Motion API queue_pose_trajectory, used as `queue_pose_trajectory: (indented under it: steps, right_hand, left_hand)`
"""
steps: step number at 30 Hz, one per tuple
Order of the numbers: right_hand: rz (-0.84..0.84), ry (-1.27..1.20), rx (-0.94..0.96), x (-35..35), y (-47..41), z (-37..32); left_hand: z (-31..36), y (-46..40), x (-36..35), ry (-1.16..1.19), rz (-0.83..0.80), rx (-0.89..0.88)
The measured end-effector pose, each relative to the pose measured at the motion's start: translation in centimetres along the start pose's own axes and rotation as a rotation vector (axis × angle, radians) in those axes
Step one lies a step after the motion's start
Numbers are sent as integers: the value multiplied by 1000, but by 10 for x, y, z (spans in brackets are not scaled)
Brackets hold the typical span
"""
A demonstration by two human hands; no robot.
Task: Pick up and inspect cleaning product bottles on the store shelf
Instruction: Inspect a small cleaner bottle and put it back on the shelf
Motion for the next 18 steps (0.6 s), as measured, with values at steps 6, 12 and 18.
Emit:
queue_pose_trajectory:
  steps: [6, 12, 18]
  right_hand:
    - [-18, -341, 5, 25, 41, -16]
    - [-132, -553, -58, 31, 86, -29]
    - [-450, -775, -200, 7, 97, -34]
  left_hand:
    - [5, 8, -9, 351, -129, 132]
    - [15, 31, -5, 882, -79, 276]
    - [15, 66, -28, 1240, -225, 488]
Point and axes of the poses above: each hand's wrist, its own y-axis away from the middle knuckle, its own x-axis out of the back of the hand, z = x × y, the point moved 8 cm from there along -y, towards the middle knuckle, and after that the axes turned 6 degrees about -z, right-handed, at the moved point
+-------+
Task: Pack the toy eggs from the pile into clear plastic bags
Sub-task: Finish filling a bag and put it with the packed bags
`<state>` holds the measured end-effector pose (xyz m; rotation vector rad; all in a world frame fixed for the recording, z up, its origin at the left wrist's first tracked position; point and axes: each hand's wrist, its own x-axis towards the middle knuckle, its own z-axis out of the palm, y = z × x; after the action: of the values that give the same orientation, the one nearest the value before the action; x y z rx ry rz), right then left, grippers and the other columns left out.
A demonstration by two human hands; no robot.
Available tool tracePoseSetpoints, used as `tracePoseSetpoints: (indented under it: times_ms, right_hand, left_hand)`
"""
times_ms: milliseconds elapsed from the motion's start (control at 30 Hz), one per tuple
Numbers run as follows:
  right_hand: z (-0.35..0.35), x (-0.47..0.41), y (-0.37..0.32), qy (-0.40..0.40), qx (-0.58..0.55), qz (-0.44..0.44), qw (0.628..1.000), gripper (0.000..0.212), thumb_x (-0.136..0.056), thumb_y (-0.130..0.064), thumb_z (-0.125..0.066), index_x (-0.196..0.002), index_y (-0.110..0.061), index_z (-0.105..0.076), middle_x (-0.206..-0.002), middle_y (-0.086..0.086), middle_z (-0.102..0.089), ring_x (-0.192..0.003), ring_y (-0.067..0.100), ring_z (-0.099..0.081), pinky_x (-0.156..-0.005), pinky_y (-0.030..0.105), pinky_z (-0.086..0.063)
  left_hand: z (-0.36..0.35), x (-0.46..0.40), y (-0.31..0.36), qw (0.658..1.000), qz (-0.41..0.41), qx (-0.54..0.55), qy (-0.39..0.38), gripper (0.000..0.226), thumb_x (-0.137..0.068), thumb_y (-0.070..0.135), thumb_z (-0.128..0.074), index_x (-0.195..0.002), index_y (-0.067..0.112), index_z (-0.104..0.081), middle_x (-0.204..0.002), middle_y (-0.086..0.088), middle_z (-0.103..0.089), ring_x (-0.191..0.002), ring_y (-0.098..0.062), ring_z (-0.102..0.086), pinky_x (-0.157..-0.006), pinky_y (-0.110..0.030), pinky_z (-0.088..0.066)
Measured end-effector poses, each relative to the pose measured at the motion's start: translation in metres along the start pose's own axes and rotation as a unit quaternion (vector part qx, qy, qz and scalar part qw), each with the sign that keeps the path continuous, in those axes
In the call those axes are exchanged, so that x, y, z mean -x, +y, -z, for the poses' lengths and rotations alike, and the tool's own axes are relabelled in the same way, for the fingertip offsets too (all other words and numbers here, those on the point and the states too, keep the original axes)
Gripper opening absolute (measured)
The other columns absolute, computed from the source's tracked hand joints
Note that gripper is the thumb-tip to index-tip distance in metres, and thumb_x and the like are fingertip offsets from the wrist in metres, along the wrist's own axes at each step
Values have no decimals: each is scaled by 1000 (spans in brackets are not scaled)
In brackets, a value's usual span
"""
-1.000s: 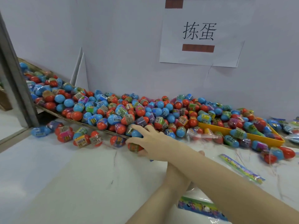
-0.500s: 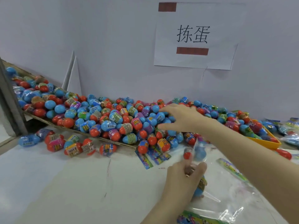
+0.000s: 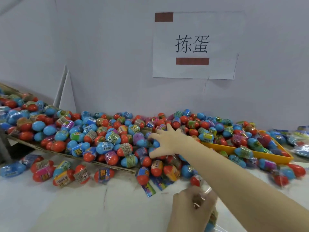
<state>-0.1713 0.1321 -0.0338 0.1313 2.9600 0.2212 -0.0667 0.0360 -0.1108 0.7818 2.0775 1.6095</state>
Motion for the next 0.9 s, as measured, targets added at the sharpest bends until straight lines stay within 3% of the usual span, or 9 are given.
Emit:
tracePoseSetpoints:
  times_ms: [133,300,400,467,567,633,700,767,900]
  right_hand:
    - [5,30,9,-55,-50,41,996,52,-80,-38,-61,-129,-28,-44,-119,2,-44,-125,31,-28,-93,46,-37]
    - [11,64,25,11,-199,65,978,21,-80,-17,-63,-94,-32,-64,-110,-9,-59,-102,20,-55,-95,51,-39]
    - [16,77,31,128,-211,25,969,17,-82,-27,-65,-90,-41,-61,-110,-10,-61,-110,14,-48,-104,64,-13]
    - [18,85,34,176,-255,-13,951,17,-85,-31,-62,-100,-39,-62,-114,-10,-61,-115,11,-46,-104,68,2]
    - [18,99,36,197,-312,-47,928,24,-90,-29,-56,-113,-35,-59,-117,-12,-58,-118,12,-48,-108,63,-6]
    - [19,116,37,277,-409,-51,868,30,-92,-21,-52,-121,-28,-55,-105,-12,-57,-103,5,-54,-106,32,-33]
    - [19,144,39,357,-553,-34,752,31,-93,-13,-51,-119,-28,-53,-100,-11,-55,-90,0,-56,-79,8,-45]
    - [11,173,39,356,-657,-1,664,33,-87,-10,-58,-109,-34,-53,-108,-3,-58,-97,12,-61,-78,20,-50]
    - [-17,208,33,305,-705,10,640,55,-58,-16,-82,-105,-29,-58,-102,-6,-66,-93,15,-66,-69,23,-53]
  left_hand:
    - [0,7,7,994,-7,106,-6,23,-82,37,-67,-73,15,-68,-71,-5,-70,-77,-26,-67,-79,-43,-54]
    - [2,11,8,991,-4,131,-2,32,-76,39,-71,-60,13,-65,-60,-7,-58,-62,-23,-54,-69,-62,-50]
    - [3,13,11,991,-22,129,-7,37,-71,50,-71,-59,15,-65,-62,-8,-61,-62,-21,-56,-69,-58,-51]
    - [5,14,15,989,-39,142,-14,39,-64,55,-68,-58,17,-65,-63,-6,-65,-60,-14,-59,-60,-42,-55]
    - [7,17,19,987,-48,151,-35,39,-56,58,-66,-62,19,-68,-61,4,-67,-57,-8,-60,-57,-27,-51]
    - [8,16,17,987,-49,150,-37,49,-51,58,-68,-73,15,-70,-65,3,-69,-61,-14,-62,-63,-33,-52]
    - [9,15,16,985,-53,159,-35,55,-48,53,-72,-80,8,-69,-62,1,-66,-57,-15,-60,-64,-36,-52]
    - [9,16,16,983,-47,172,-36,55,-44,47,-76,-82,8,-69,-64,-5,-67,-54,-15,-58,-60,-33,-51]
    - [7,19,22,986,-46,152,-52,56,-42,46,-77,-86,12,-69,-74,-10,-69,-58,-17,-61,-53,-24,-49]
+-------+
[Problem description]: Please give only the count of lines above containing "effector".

[Task result]: 3